Which is why the big reveal about Beth really didn’t do much at all for me one way or the other. It’s not a story I needed resolved, and the turn in Beth’s character from season three always felt a bit off; bringing it back now was more a reminder of that awkwardness, even if the episode does end with everything pretty much the same. What does work is how much of “Star Mort” is spent with Summer and Morty teaming up and squabbling like asshole siblings and saving the planet; and how Jerry is actually useful and heroic, even if he’s still essentially Jerry; and how everyone in the family, from the Beths on down, is just so absolutely done with Rick’s shit. I can’t really feel bad for Rick Sanchez being, I dunno, trapped by his own genius or something at this point. But having him treated like the loser he kind of is? That’s got legs on it.
As for the story itself… well, Tammy got taken out pretty easy; it was a fun call-back, and Jerry puppeteering her corpse to distract Phoenix Person did a good job walking the line between “disturbing” and “entertaining,” but her death feels a bit like the writers just wanting to get rid of a loose end. The fight between Rick and Phoenix Person was thrilling, and while this the second episode in a row where Rick got the bejeezus beat out of him, it’s a smart touch that in both fights, someone else had to save his ass. Rick And Morty’s third season felt like the show pushing just about as far as it could go into a particular mindset, and while that purity of focus yielded some great episodes, it also left some scorched earth behind it in terms of Rick as a character. A lot of season four has been about slowly, awkwardly trying to find a way back to the equilibrium of the first two seasons, and it’s been more successful than I would’ve imagined.
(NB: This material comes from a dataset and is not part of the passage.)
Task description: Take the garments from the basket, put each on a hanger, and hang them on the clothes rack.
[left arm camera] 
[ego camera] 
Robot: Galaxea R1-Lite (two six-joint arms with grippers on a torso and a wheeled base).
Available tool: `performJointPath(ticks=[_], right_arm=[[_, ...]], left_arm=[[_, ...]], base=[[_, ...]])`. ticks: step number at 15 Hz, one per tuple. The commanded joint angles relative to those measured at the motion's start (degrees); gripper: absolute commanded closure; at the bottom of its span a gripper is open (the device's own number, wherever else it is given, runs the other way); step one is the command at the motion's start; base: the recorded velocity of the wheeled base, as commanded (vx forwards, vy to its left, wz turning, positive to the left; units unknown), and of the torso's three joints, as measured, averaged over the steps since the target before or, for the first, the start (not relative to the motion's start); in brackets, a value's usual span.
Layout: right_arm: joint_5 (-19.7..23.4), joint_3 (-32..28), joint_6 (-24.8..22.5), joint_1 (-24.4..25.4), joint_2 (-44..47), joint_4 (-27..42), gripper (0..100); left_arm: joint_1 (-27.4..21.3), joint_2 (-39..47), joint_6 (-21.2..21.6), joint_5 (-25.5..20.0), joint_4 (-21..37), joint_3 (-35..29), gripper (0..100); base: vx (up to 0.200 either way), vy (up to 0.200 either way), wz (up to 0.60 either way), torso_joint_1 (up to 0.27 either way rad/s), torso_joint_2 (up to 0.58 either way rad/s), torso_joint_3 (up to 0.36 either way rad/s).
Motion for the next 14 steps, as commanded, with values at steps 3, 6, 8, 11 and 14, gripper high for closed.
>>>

Was it funny? Yeah, I laughed, and there were good jokes. (The post-credit scene of Jerry inadvertently making a garbage truck invisible was gratifyingly silly.) The story was suspenseful, the stakes were convincing (not an easy to feat to pull off on a show where “let’s just jump to another reality and try again” is a legitimate plot point), and while parts of the ending didn’t affect me in the way it seemed to be designed, I think the larger arc of the season, the efforts to make Rick into something less than the awesomest asshole in the universe, worked pretty well. I know I take this show too seriously, and I do my best to try and balance that with an appreciation for everything it gets right. It’s been nice, this last batch of episodes, to not have to work that hard to remember to say nice things.
Stray observations
- It’s interesting how little Dr. Wong really does in this episode; she’s mostly there to let us know that the family still goes to therapy (and Rick still does everything to avoid it). I’ll take it as an indication that the writers haven’t completely forgotten the points she raised all the way back in “Pickle Rick.” I am also glad they didn’t kill her off.
- “She died the way she lived, over-serialized.” -Rick, re: Tammy.
- “It’s funny. I always wondered who would win if we ever fought.” “Then you were always a bad friend.”
- “It fascinates me that an entire family can be this critical and suck this much.” Phoenix Person lays down some hard truths.